Oh, well.....still interesting times.
Take care,
Catch

Comments

  • edited April 2018
    Nothing you don’t already know but a few bond funds in the bank loan and non agency rmbs categories are on pace for 5% to 6% returns this year. Of course how that actually plays out is snyone’s guess. On the bright side, some of Fidelity’s money market funds are closing in on 2% now yielding over 1.90%
  • edited April 2018
    Hi @Junkster
    Even the default gov't. money market used for a brokerage account at Fidelity have a current yield of 1.3%. Won't beat inflation, but better than going backwards plus inflation. For those unaware, technically; when one has a Fidelity account, the account is a brokerage account from which one travels their monies to wherever. Many years ago the brokerage feature for an individual account had to be requested as an "add-on".

    A benefit for us is that all invested monies are tax sheltered accounts and that we have so many choices of etf's and funds with Fidelity. So, to the buy/sell side of moving here or there does not have any current tax implications for us.
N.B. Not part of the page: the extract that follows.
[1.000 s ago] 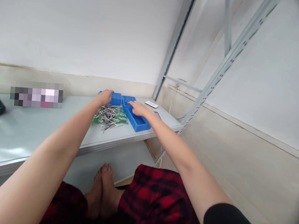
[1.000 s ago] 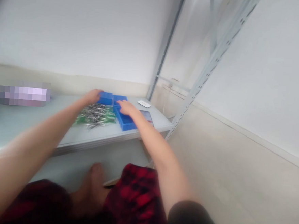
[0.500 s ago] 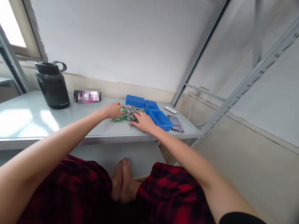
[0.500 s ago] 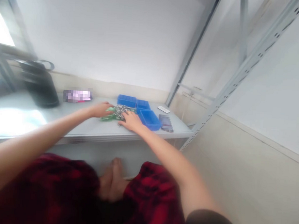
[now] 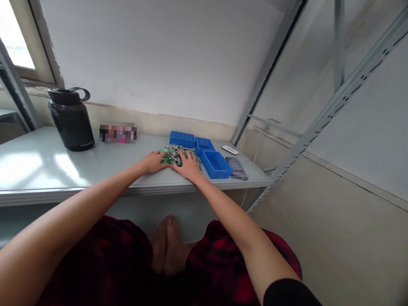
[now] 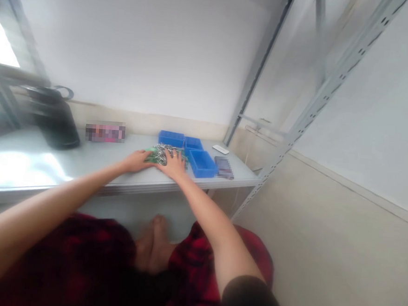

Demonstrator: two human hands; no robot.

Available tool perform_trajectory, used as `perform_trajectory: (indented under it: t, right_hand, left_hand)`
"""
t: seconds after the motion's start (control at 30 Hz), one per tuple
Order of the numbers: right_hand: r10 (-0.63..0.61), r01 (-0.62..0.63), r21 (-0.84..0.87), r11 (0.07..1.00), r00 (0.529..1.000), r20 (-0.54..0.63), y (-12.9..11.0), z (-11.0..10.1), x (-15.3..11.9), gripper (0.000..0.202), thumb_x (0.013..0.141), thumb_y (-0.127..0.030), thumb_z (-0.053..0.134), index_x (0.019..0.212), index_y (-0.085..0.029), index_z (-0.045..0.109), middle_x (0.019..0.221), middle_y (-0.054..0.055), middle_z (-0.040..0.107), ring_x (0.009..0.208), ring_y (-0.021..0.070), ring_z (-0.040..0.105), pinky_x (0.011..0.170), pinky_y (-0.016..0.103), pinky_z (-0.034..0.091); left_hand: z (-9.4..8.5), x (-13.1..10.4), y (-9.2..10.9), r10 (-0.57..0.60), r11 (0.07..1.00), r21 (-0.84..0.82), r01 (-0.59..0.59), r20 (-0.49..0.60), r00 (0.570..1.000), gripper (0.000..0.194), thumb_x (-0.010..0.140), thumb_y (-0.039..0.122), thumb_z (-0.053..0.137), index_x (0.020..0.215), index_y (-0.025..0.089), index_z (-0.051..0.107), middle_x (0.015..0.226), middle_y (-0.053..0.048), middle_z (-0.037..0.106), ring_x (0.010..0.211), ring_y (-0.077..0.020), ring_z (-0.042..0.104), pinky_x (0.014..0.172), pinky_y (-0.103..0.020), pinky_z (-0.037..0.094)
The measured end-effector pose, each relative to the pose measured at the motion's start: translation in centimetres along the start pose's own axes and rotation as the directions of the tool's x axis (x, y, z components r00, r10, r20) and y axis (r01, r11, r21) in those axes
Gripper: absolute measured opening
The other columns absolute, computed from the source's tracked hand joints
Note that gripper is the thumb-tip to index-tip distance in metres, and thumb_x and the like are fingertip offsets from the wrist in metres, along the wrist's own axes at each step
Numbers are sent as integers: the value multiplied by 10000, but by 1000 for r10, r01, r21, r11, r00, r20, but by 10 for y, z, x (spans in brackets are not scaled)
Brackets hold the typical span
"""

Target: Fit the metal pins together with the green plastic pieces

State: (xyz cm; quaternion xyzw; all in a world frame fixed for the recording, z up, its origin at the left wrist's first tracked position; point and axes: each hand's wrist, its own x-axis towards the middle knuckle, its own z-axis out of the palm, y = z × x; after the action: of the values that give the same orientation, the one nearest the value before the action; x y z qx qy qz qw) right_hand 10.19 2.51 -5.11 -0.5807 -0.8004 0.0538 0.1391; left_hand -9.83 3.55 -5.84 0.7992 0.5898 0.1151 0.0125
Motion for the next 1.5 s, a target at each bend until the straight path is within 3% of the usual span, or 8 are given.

    To me/us the D.C. turmoil added another layer for investments past the fundamental/technical aspects of investing and the intuition.

    Add: LQD is down -.28% as of this write at 10 am, EST.
    ----- down -.47% at noon
    ----- down -.38%, close April 19

    Take care,
    Catch
  • edited April 2018
    You mean you’re gonna sell the ol’ bond boat? !!!

    Have to say this “bond burp” has to be the most overly predicted event in the history of investing. I swear folks back in FA days were already predicting it.

    Dunno where it will go, but was amused to see the 10 year at 2.94% at one point today. Fortunately, I did my magician’s (disappearing) act and the GNMA’s I went into 2-3 months ago as a “safety net” have long since been unloaded.

    No plans to sell anything else however. RPSIX before today was off only a quarter percent. DODIX about 1%. Both easy to digest. Got a little cash in a short corporate (OUSGX) and it’s been hit pretty good for a shortie. Guess it was off more than a half percent as of yesterday.

    Thanks for the post @catch 22 and for the insights @junkster.

  • I've never invested outright in any bond fund except for RPHYX and RSIVX. That's why I go balanced funds so I own bonds.

    I don't get "investing" in bonds. Feels completely counterintuitive.